2007) and the Rice Annotation Project (RAP-DB) (Rice Annotation Project
2008). Since their bioinformatics approaches to genome assembly and annotation are different from each other, the predicted sequences and identifiers (IDs) of loci and mRNA are consequently different between MSU and RAP-DB. For example, a locus Os06g0103700 (Os06t0103700-01) in RAP-DB is named LOC_Os06g01410 in MSU. Other omics databases in rice also employ IDs of either MSU or RAP-DB. Information on metabolic pathways in RiceCyc (Liang et al.
2008) are described by locus IDs of MSU, while the KEGG PATHWAY database (Okuda et al.
2008) provides information on metabolic pathways with locus IDs of RAP-DB. For annotations of microarray probes, IDs of MSU and RAP-DB are used for Affymetrix and Agilent platforms, respectively. Due to the inconsistent IDs among databases, users cannot directly compare omics information from distinct databases, such as RiceCyc and KEGG PATHWAY, as is the case for rice GENs.
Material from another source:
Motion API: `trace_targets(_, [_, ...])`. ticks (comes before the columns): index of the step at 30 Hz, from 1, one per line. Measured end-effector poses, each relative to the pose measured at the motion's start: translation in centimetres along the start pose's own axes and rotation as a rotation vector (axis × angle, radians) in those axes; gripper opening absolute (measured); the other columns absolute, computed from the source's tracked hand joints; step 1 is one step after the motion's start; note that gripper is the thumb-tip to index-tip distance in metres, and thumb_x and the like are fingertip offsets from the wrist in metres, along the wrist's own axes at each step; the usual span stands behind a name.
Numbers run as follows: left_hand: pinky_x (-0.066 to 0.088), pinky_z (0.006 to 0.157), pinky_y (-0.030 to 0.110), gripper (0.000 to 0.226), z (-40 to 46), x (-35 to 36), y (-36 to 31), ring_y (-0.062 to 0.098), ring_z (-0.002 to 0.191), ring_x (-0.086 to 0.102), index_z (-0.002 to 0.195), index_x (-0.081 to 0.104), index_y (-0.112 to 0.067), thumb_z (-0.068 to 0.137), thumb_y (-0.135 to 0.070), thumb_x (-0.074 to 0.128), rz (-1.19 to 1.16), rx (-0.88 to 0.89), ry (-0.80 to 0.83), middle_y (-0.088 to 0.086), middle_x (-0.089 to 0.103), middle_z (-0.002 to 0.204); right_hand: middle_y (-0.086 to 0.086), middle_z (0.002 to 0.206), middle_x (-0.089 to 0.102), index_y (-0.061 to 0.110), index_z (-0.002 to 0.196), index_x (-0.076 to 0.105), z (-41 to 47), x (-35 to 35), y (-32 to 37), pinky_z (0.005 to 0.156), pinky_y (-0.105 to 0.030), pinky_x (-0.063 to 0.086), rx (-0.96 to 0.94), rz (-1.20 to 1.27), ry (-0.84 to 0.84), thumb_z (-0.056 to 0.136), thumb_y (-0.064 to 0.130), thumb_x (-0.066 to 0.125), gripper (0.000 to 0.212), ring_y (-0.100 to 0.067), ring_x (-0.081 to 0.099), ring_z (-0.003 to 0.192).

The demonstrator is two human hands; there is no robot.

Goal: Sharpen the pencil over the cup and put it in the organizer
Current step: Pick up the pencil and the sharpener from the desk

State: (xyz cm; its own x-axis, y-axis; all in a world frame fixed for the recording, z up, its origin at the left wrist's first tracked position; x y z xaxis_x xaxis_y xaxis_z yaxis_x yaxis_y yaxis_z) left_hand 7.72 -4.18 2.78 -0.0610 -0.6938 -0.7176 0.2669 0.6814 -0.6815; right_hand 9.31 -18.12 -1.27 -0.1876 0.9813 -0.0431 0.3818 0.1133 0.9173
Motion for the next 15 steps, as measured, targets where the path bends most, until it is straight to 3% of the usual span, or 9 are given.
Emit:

Information on rice GENs is available from public databases such as ATTED-II (Obayashi et al.
2007), RiceArrayNet (Lee et al.
2009), GeneCAT (Mutwil et al.
2008) and Rice Array Database (Jung et al.
2008). ATTED-II and GeneCAT provide information on GENs constructed from expression data of Affymetrix GeneChip Rice Genome Array. GENs in RiceArrayNet are constructed from the Rice60k Microarray. Rice Array Database provides only a list of gene pairs with PCCs, and does not provide a GEN viewer to grasp similarities among multiple genes simultaneously. Differences in microarray platforms and GEN information formats prevent analyses and comparisons of information on GENs in distinct databases. Moreover, speculation regarding biological features hidden in GENs requires various annotations from omics databases. To overcome such issues, we constructed rice GENs by CA and integrated principal omics information. The information is available from our database OryzaExpress (
http://riceball.lab.nig.ac.jp/oryzaexpress/). OryzaExpress enables us to trace gene IDs from different databases/projects, browse GENs and refer to principal omics data stored in public databases. GENs and annotation data integrated in OryzaExpress thus provide more detailed and comprehensive information.